Task details: When you reach the line containing "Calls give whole" in the entries below, start writing out each line exactly, and stop after the line containing "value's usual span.".
**********
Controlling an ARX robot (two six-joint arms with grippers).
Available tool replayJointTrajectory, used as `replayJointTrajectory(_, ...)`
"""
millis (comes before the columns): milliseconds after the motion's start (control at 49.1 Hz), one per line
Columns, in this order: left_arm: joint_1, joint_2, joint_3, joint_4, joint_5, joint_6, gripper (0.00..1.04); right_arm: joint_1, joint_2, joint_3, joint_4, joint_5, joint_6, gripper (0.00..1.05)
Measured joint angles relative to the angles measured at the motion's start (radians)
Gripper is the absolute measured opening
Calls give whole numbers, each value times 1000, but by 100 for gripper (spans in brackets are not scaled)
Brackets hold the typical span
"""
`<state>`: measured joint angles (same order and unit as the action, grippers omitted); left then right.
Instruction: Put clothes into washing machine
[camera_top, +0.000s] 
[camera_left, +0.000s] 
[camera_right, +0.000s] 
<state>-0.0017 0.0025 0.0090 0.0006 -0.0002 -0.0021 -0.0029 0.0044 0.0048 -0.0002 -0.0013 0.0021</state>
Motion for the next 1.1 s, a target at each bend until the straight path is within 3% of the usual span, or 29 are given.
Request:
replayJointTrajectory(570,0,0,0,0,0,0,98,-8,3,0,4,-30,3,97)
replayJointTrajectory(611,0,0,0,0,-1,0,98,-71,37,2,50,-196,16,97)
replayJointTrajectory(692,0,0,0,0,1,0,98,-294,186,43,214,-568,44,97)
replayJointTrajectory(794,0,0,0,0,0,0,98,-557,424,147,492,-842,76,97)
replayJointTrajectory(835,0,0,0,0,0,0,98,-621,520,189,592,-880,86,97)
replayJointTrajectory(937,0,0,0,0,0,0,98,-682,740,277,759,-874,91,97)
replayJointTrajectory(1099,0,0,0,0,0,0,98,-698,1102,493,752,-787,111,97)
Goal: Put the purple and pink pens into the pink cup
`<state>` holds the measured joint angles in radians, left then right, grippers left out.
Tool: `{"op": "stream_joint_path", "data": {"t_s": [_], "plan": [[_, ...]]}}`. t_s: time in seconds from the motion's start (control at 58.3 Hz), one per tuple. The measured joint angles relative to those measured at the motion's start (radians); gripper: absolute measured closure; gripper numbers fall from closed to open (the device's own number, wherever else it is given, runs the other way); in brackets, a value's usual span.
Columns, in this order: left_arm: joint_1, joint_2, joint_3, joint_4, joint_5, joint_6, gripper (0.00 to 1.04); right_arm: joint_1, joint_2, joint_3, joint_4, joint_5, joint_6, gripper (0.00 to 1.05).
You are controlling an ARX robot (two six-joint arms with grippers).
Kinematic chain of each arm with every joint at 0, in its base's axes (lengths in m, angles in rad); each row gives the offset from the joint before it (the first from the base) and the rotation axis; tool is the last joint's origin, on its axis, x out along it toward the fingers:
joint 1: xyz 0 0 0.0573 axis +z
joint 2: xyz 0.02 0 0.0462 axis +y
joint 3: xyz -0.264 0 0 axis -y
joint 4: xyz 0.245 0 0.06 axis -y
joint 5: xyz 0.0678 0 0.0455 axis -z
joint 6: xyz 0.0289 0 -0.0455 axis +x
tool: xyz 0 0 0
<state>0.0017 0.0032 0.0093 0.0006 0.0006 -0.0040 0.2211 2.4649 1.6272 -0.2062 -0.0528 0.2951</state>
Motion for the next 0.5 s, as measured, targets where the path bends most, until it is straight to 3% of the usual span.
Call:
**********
Answer section:
Calls give whole numbers, each value times 1000, but by 100 for gripper (spans in brackets are not scaled)
Brackets hold the typical span
"""
`<state>`: measured joint angles (same order and unit as the action, grippers omitted); left then right.
Instruction: Put clothes into washing machine
[camera_top, +0.000s] 
[camera_left, +0.000s] 
[camera_right, +0.000s] 
<state>-0.0017 0.0025 0.0090 0.0006 -0.0002 -0.0021 -0.0029 0.0044 0.0048 -0.0002 -0.0013 0.0021</state>
Motion for the next 1.1 s, a target at each bend until the straight path is within 3% of the usual span, or 29 are given.
Request:
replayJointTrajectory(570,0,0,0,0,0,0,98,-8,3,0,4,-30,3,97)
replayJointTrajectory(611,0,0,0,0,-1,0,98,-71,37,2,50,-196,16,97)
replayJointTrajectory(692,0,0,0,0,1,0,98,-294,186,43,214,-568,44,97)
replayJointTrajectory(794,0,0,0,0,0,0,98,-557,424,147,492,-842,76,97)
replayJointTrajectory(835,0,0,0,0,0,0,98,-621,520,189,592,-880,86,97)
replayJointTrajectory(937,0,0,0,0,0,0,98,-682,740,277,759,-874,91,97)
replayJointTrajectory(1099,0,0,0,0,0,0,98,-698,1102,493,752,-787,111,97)
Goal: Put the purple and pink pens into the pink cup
`<state>` holds the measured joint angles in radians, left then right, grippers left out.
Tool: `{"op": "stream_joint_path", "data": {"t_s": [_], "plan": [[_, ...]]}}`. t_s: time in seconds from the motion's start (control at 58.3 Hz), one per tuple. The measured joint angles relative to those measured at the motion's start (radians); gripper: absolute measured closure; gripper numbers fall from closed to open (the device's own number, wherever else it is given, runs the other way); in brackets, a value's usual span.

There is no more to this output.